▶ _Exercise_: Report how many lines of the following entries include the string "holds"; respond with the number alone.

====== Data provided

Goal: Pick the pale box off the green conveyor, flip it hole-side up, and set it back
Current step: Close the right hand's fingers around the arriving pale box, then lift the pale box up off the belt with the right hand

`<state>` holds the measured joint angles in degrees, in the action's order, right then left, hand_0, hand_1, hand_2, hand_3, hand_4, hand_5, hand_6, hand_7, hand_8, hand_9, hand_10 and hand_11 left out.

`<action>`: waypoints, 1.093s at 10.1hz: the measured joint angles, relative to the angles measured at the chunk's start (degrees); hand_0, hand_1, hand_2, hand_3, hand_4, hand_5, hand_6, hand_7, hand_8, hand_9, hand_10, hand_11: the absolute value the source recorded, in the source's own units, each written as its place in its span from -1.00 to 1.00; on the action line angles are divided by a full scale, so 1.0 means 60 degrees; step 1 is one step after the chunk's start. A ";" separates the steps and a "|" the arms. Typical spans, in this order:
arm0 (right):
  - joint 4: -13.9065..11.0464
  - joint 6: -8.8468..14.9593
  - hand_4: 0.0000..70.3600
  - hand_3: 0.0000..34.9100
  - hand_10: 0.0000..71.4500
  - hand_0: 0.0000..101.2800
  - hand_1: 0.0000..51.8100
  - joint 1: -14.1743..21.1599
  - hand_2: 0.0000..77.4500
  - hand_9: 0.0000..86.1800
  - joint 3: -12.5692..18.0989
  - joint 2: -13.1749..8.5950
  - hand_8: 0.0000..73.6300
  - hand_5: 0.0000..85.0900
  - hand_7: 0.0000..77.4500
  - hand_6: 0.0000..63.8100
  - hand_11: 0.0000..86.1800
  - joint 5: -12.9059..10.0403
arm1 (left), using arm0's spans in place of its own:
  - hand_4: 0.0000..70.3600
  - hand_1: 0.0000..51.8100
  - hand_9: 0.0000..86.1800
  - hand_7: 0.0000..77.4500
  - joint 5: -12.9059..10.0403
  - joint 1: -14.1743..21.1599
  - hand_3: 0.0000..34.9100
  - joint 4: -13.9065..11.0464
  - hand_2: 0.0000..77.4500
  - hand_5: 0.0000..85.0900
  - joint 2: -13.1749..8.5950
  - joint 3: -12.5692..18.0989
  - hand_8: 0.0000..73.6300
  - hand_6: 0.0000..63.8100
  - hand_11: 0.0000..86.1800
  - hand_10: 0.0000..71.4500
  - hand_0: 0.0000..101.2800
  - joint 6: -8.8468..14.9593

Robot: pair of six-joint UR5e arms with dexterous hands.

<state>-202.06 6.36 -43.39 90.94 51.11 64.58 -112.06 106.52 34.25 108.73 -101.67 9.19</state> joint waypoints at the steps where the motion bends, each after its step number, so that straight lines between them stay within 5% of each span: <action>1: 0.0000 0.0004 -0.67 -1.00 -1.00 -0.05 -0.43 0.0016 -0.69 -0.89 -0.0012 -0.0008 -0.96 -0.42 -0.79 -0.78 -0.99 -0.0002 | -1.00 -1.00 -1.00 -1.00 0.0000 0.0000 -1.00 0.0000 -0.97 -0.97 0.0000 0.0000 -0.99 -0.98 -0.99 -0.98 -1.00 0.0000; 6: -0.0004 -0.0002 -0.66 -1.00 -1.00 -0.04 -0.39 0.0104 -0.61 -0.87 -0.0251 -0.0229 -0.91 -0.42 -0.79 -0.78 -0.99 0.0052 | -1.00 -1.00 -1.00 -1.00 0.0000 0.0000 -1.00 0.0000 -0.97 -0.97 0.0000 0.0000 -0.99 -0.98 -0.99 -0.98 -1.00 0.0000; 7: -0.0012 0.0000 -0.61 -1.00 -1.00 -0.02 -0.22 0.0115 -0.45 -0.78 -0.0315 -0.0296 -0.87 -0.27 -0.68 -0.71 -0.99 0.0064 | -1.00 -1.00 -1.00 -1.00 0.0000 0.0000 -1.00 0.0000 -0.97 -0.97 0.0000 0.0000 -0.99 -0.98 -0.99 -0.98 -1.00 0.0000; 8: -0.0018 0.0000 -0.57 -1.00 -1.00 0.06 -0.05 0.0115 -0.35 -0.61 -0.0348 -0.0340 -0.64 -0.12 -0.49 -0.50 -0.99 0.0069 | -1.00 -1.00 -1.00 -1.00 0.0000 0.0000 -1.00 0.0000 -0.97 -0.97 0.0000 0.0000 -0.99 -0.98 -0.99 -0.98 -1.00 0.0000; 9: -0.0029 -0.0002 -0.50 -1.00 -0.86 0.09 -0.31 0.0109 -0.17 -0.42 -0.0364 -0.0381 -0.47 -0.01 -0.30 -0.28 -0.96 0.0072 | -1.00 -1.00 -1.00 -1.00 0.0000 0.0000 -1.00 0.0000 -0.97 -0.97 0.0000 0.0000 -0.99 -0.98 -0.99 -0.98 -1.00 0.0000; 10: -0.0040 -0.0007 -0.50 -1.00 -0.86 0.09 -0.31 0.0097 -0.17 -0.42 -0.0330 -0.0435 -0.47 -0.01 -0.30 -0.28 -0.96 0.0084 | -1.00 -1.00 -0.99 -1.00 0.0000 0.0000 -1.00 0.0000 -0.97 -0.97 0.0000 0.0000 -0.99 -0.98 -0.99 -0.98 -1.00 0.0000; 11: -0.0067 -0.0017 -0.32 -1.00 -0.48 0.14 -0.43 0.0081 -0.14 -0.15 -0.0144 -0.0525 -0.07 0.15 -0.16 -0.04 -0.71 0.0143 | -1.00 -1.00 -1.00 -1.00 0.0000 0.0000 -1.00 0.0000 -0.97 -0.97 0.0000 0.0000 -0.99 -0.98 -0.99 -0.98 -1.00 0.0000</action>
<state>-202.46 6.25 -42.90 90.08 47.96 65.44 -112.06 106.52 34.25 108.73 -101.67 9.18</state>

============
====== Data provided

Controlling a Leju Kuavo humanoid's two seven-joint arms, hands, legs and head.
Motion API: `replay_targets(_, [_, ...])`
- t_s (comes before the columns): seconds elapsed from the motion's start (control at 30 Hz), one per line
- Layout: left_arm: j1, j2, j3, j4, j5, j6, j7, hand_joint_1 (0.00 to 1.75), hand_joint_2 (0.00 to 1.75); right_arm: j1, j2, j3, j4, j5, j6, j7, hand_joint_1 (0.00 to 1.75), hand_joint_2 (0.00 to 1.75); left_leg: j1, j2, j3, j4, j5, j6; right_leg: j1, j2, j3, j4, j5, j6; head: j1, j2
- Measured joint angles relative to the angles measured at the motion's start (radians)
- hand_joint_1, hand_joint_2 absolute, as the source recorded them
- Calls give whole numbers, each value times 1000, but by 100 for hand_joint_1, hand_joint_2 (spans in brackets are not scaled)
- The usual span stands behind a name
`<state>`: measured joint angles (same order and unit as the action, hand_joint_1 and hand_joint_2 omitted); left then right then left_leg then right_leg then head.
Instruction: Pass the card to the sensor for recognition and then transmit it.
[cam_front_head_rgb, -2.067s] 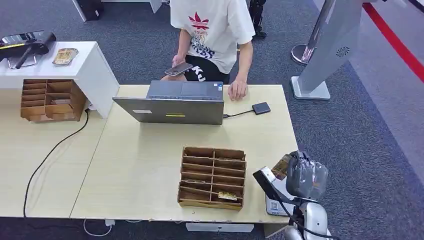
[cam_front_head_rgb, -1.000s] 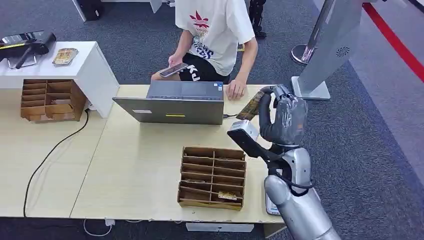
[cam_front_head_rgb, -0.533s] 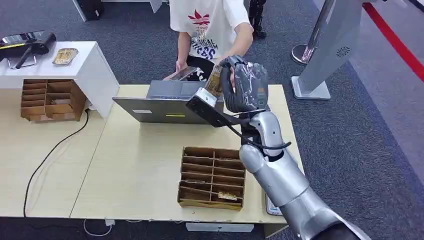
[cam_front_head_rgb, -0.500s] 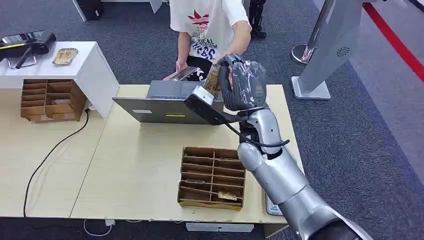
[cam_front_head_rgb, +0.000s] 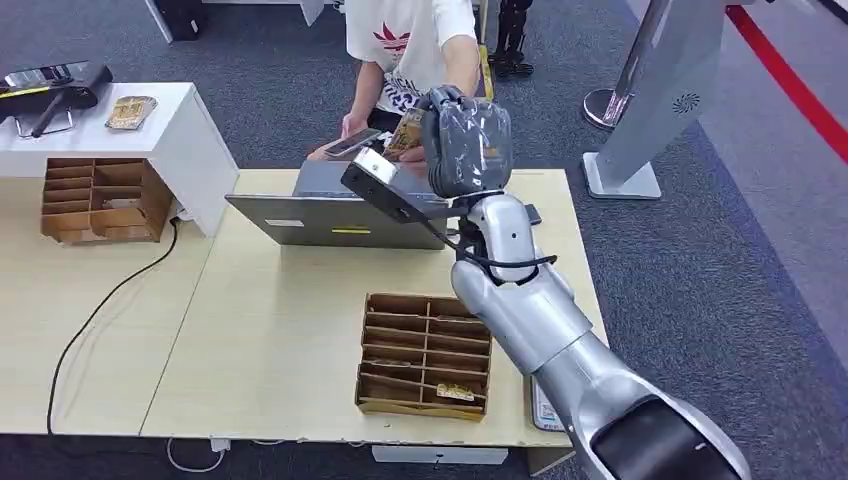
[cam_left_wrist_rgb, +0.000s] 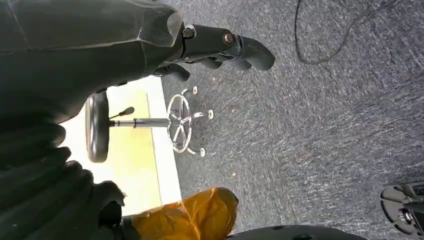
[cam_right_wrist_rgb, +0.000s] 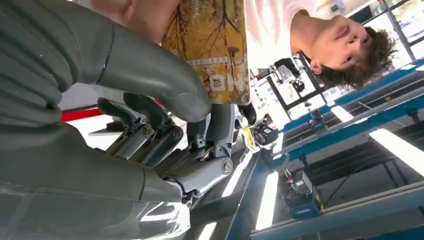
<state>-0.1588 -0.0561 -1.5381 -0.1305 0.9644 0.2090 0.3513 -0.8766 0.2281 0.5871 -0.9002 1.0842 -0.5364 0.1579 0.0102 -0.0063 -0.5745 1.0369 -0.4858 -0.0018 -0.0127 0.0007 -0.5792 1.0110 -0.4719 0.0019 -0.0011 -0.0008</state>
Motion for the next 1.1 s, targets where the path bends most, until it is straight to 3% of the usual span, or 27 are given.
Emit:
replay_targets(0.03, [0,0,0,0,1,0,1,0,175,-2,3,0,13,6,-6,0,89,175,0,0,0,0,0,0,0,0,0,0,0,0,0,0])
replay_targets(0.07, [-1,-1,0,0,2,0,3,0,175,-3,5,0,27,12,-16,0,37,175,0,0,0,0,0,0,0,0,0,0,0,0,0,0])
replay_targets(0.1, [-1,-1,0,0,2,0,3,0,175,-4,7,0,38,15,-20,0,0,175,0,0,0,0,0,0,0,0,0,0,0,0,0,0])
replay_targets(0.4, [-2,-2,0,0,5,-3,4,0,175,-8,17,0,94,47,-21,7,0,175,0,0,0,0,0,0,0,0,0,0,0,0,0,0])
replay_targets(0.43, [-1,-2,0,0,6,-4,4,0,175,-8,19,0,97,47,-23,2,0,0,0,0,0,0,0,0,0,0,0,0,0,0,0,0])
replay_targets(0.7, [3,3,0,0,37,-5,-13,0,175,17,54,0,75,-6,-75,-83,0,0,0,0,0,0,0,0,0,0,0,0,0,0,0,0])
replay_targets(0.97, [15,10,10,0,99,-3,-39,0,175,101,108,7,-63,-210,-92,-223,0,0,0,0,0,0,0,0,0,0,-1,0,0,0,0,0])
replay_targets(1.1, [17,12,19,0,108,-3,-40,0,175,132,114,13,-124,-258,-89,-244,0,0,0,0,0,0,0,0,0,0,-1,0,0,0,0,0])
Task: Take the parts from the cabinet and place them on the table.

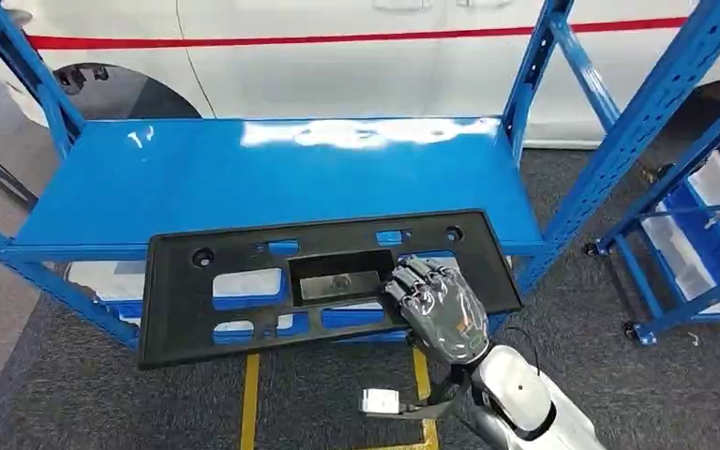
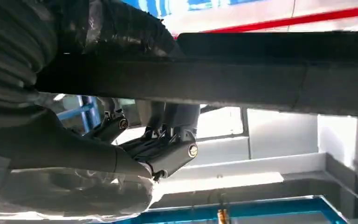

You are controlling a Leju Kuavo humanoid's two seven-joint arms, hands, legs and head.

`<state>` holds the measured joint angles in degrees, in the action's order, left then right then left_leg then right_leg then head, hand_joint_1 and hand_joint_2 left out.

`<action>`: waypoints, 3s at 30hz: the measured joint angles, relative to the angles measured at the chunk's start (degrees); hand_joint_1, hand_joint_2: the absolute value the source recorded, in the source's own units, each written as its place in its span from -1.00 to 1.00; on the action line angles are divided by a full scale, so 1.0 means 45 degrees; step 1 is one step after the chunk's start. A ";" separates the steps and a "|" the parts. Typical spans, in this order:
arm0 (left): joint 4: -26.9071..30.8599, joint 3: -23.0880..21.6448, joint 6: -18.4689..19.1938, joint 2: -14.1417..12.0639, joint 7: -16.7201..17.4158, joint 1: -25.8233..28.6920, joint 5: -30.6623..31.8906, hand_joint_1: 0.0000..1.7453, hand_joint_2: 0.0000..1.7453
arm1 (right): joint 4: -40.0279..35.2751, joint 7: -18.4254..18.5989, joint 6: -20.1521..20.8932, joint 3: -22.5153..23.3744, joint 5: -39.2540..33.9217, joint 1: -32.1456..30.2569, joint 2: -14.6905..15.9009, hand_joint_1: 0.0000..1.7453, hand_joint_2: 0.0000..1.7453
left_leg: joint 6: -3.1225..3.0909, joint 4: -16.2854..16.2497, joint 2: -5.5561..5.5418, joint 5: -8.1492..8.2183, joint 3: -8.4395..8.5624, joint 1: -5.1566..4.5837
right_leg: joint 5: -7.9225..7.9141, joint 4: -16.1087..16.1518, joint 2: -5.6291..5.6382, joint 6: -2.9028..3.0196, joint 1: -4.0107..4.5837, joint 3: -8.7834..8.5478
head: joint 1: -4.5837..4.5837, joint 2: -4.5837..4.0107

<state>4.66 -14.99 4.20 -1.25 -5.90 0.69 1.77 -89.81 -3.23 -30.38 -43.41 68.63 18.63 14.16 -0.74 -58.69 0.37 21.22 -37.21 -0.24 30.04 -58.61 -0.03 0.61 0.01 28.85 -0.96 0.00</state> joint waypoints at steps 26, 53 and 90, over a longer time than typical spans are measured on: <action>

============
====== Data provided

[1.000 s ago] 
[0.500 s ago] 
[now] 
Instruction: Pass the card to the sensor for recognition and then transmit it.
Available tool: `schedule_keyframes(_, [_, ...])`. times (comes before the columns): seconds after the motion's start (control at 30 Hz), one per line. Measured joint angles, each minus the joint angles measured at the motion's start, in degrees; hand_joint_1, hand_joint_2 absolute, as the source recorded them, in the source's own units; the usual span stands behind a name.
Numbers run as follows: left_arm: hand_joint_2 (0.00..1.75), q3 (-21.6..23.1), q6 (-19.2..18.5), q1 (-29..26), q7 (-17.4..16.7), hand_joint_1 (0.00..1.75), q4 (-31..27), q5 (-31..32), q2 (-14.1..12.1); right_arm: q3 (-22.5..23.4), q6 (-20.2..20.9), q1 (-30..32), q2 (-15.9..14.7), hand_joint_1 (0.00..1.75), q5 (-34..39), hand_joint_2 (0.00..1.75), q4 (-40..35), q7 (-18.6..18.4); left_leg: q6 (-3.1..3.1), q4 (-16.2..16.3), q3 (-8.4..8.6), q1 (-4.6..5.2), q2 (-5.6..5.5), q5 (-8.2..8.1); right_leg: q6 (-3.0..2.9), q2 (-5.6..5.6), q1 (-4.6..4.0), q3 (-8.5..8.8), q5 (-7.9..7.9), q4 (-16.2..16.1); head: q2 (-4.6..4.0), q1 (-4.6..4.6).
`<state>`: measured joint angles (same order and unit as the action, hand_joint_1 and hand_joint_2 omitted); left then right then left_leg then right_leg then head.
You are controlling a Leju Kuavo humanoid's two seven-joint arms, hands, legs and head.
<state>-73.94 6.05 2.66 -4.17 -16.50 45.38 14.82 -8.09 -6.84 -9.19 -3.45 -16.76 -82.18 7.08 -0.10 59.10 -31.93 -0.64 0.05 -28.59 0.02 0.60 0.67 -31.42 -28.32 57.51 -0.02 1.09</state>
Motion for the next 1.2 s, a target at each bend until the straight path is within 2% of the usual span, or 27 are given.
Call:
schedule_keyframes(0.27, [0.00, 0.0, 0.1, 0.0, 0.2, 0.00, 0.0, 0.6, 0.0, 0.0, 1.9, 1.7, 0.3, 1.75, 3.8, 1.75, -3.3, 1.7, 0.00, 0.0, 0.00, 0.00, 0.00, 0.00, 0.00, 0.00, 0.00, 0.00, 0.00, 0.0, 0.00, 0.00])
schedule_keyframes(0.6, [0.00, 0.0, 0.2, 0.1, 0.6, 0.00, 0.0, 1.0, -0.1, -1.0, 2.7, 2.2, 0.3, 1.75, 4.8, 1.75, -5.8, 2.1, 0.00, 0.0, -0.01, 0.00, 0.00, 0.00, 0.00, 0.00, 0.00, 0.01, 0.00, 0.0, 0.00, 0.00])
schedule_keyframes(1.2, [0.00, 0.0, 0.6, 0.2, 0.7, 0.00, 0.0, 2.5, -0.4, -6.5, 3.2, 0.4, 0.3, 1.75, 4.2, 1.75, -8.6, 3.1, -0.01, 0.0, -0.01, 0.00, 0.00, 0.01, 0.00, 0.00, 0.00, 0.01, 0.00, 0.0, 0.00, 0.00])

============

▶ _Solution to this task_: 2